While you can compare A and E..., the string library provides strchr that easily allows testing if a single character is included within a larger string.

Rather than call printf for each duplicate or vowel, etc.., why not use sprintf to build a string containing all the criteria applicable to any one character. That way you only call printf once at the end of each iteration (depending on whether you are printing all or just those that match criteria). s is used as the buffer that holds the match information for each character, offset is simply the number of characters previously written to s. (you should check to insure you don't exceed the number of characters available in s (but that was unneeded here)

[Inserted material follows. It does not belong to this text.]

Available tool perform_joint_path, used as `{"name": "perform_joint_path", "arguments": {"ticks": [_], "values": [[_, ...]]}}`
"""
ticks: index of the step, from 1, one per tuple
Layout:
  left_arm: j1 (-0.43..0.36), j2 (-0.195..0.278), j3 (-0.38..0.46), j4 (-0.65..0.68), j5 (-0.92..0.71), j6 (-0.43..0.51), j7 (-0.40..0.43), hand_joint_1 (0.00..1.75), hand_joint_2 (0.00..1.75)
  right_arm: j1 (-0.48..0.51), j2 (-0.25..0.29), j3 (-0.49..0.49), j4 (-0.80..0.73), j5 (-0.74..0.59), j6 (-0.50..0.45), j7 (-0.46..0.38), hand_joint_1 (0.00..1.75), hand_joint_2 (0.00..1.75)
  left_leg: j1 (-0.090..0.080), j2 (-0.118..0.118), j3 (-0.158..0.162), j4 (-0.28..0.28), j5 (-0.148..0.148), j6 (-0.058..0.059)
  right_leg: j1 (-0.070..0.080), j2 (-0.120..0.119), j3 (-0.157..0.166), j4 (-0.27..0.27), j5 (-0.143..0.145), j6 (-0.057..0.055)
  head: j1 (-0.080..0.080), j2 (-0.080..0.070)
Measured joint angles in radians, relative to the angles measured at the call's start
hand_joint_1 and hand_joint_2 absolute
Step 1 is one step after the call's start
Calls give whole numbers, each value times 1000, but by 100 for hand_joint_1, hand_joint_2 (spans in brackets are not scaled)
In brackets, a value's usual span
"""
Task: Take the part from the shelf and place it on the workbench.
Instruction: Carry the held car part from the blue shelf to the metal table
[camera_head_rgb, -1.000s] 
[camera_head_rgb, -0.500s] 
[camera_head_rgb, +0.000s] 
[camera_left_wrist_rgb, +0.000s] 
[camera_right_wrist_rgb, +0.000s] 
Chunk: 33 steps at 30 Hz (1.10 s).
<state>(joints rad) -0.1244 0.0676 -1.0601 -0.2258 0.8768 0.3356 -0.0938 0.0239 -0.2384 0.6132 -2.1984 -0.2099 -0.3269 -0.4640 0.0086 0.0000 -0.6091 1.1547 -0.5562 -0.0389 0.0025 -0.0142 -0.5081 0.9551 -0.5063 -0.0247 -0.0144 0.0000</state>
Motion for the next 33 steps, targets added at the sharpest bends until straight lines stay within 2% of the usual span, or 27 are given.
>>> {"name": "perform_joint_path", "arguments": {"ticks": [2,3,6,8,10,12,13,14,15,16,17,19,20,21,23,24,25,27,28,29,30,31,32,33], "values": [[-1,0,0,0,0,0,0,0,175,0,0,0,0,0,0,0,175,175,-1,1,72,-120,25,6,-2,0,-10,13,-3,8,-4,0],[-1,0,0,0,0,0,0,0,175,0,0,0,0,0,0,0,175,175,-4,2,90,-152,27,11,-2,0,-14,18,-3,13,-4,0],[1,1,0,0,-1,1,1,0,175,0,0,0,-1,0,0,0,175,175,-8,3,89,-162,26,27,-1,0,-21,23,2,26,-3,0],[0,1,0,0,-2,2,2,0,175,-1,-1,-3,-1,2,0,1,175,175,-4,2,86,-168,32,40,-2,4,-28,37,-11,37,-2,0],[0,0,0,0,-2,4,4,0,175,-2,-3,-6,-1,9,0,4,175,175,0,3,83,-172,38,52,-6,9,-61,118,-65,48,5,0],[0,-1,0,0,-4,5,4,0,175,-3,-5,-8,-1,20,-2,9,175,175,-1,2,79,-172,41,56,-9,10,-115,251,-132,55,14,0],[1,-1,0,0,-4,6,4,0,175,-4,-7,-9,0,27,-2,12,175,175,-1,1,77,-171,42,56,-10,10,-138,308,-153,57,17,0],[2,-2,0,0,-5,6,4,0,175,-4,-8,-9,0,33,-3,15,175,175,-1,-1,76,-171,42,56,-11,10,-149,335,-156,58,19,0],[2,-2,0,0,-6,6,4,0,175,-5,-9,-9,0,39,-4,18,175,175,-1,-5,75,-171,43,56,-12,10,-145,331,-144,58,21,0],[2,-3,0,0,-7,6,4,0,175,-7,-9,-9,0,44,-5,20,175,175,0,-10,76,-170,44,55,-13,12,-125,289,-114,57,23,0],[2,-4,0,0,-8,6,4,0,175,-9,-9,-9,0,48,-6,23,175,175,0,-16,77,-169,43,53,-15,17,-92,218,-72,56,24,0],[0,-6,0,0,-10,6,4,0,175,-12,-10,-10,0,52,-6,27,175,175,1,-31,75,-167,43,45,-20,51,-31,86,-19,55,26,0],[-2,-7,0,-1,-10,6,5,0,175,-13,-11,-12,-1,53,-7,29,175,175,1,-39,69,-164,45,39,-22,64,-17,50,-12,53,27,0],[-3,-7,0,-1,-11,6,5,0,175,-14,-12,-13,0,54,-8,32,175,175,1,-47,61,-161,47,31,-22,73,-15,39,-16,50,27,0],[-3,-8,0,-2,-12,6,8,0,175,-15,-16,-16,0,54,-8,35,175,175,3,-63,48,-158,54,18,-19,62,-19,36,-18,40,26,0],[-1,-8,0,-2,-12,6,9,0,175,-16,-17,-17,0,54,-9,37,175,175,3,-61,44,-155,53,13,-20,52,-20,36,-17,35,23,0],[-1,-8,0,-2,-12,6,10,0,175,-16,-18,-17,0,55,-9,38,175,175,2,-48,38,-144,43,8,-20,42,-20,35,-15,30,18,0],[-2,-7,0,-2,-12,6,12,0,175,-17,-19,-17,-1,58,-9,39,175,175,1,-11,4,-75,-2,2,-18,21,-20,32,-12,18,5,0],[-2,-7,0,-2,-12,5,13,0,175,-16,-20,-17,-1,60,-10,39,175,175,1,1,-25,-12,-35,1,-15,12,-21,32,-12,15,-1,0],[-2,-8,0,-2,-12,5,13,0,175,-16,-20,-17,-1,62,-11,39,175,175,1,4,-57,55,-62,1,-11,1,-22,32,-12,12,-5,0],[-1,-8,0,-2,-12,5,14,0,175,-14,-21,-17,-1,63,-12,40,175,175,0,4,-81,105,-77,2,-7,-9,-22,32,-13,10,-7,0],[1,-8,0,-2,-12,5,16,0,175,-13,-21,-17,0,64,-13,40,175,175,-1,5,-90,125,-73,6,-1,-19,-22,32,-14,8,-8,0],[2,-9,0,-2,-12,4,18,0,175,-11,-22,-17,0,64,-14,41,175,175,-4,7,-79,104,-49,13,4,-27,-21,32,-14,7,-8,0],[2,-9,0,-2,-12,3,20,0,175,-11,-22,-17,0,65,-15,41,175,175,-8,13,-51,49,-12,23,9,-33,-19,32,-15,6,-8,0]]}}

It is unclear whether you want to print each character in the input string, or just those you have matched so far. The code below with only output those characters that match one of the criteria (if no argument is given). If you would like to see all characters, then pass any value as the first argument to the program.

#include <stdio.h>
#include <string.h>
#include <ctype.h>

#define MAXL 32

int main (int argc, char **argv) {

    char *uvowel = "AEIOU", *lvowel = "aeiou";
    int c, c1 = -1;

    while ((c = getchar()) != '\n' && c != EOF) {
        char s[MAXL] = "";              /* description buffer */
        int offset = 0;                 /* offset       */
        if (c == c1)                    /* new == old   */
            offset = sprintf (s, " duplicate");
        if (strchr (uvowel, c))         /* upper-case?  */
            sprintf (s + offset, " upper-case vowel");
        else if (strchr (lvowel, c))    /* lower-case?  */
            sprintf (s + offset, " lower-case vowel");
        else if (ispunct (c))           /* punctuation? */
            sprintf (s + offset, " punctuation");
        else if (argc > 1)              /* if printing all */
            sprintf (s + offset, " other");
        if (*s)                         /* print c and s   */
            printf (" %c - %s\n", c, s);
        c1 = c;                         /* save last char read */
    }

    return 0;
}

Example Use/Output

$ echo "The oldd woman" | ./bin/classdup
 e -  lower-case vowel
 o -  lower-case vowel
 d -  duplicate
 o -  lower-case vowel
 a -  lower-case vowel

Pass any value as the first argument to print all characters:

$ echo "The oldd woman" | ./bin/classdup 1
 T -  other
 h -  other
 e -  lower-case vowel
   -  other
 o -  lower-case vowel
 l -  other
 d -  other
 d -  duplicate other
   -  other
 w -  other
 o -  lower-case vowel
 m -  other
 a -  lower-case vowel
 n -  other

Duplicate vowels

$ echo "womaan" | ./bin/classdup
 o -  lower-case vowel
 a -  lower-case vowel
 a -  duplicate lower-case vowel

Look things over and let me know if you have any questions. There are many ways to do this, this is just one that seemed close to your intent.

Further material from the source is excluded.